▶ WHAT TO PRODUCE: If a line in the listing below includes the word "robot", pick it out.

▶ RECORDS TO USE:
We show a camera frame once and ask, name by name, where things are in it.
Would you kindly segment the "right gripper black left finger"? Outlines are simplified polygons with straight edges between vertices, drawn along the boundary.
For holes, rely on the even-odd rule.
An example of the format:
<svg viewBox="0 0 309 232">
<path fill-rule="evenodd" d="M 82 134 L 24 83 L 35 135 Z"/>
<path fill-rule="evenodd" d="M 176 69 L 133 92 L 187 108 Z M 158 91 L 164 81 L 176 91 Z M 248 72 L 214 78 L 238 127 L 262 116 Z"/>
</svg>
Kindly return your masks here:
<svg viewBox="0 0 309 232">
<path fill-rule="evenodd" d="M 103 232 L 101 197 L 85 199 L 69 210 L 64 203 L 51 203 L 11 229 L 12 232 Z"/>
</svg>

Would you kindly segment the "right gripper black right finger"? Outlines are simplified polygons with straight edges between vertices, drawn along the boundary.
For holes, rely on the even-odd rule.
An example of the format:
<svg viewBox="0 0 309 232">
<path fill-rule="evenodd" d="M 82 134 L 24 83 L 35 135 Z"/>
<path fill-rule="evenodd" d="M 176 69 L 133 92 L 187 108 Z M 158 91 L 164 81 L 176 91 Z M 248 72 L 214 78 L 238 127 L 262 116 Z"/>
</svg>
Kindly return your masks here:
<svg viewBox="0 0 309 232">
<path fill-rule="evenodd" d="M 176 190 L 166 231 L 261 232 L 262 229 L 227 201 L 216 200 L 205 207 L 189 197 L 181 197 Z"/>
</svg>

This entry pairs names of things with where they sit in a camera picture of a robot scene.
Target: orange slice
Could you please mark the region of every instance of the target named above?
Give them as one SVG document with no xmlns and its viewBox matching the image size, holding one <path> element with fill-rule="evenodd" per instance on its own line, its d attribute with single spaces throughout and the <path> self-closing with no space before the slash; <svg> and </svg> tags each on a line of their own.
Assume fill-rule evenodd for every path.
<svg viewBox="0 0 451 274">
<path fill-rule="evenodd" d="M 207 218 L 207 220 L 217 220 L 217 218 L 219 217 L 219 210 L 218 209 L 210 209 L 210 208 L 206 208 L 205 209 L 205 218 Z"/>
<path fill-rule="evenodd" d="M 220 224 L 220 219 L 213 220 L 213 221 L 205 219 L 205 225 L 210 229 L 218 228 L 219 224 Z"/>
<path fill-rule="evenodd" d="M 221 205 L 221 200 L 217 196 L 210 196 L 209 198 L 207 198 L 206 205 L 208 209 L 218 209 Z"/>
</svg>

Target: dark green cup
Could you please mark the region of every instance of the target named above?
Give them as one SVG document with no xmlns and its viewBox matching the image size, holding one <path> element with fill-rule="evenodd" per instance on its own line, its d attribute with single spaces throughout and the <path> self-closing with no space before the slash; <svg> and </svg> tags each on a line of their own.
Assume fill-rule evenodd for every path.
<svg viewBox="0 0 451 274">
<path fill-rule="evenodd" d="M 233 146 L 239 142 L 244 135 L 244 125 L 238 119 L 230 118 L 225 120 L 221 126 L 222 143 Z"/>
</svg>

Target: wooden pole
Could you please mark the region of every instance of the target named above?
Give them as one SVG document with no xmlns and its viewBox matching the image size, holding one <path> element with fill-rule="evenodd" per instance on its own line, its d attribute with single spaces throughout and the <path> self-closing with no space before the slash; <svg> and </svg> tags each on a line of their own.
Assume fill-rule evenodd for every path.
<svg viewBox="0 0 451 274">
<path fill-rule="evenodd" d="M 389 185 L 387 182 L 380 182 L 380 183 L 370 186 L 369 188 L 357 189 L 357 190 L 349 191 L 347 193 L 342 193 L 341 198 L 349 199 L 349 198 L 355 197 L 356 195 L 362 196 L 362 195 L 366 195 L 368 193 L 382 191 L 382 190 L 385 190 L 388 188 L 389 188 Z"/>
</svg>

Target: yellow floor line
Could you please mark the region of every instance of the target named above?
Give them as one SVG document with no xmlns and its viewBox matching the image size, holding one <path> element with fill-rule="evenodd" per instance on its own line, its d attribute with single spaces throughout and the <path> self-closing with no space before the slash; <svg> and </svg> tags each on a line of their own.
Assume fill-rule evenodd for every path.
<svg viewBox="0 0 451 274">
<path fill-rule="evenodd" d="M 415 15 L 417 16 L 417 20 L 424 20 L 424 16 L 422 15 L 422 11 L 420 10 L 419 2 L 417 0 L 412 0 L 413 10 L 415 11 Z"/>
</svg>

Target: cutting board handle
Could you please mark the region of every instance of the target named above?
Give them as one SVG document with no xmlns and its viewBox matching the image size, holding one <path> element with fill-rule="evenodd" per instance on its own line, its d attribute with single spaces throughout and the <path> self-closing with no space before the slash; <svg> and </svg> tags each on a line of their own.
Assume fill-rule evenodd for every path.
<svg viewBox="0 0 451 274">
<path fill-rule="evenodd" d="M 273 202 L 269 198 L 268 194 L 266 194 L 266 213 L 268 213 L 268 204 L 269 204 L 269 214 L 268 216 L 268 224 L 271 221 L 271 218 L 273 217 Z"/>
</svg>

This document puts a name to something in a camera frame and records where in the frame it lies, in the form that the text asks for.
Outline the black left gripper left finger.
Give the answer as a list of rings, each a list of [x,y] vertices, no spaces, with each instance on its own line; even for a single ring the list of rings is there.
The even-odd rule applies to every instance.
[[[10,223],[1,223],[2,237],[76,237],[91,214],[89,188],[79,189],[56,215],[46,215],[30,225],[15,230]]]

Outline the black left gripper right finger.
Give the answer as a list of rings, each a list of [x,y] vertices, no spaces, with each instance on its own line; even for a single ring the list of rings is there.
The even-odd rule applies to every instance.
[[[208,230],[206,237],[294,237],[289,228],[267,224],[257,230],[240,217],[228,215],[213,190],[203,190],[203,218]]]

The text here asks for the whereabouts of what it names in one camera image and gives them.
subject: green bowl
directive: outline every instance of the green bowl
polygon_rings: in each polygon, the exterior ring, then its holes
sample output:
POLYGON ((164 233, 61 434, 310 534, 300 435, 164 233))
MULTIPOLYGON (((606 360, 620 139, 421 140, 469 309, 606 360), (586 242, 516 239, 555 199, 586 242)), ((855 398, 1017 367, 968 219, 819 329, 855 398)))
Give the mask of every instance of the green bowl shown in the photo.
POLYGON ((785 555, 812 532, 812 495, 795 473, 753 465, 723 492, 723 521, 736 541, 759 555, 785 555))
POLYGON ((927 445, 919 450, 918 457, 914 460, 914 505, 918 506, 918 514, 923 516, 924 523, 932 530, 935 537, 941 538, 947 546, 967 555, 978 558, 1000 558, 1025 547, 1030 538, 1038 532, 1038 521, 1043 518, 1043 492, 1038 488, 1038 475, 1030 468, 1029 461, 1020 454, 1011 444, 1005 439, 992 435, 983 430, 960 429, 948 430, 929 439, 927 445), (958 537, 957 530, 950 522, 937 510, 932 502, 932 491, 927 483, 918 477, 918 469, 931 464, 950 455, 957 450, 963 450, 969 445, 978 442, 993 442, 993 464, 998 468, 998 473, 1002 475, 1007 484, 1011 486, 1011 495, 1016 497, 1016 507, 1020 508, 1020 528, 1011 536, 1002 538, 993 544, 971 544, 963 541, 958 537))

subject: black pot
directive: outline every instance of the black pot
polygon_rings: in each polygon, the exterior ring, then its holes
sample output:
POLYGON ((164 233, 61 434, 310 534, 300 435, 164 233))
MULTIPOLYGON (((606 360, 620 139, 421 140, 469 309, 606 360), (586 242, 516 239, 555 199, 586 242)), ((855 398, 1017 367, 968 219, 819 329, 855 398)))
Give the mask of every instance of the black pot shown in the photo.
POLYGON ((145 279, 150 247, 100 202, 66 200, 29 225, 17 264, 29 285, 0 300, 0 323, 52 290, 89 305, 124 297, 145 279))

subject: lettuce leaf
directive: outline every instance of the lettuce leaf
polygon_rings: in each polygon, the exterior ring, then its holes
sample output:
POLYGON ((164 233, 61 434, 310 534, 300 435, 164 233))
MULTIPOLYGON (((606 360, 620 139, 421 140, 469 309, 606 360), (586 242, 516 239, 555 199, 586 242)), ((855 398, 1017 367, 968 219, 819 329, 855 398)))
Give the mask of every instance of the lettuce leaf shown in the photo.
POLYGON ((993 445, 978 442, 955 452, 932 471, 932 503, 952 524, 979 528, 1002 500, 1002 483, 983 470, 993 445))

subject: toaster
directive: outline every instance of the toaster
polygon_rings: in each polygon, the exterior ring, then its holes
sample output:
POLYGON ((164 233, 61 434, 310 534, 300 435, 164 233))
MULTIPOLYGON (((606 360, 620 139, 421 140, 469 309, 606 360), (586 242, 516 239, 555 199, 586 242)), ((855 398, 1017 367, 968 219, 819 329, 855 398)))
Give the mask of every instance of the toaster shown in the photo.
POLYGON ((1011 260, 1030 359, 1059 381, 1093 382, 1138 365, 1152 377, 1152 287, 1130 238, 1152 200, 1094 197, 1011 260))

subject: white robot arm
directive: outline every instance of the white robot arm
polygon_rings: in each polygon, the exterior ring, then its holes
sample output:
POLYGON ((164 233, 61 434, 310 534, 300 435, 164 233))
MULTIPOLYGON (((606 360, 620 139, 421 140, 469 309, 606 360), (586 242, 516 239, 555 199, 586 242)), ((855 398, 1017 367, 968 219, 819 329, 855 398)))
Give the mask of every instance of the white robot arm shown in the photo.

▶ TASK ANSWER:
This entry pairs names of things with where they sit in a camera picture of a robot scene.
subject: white robot arm
directive: outline every instance of the white robot arm
Give the mask of every instance of the white robot arm shown in the photo.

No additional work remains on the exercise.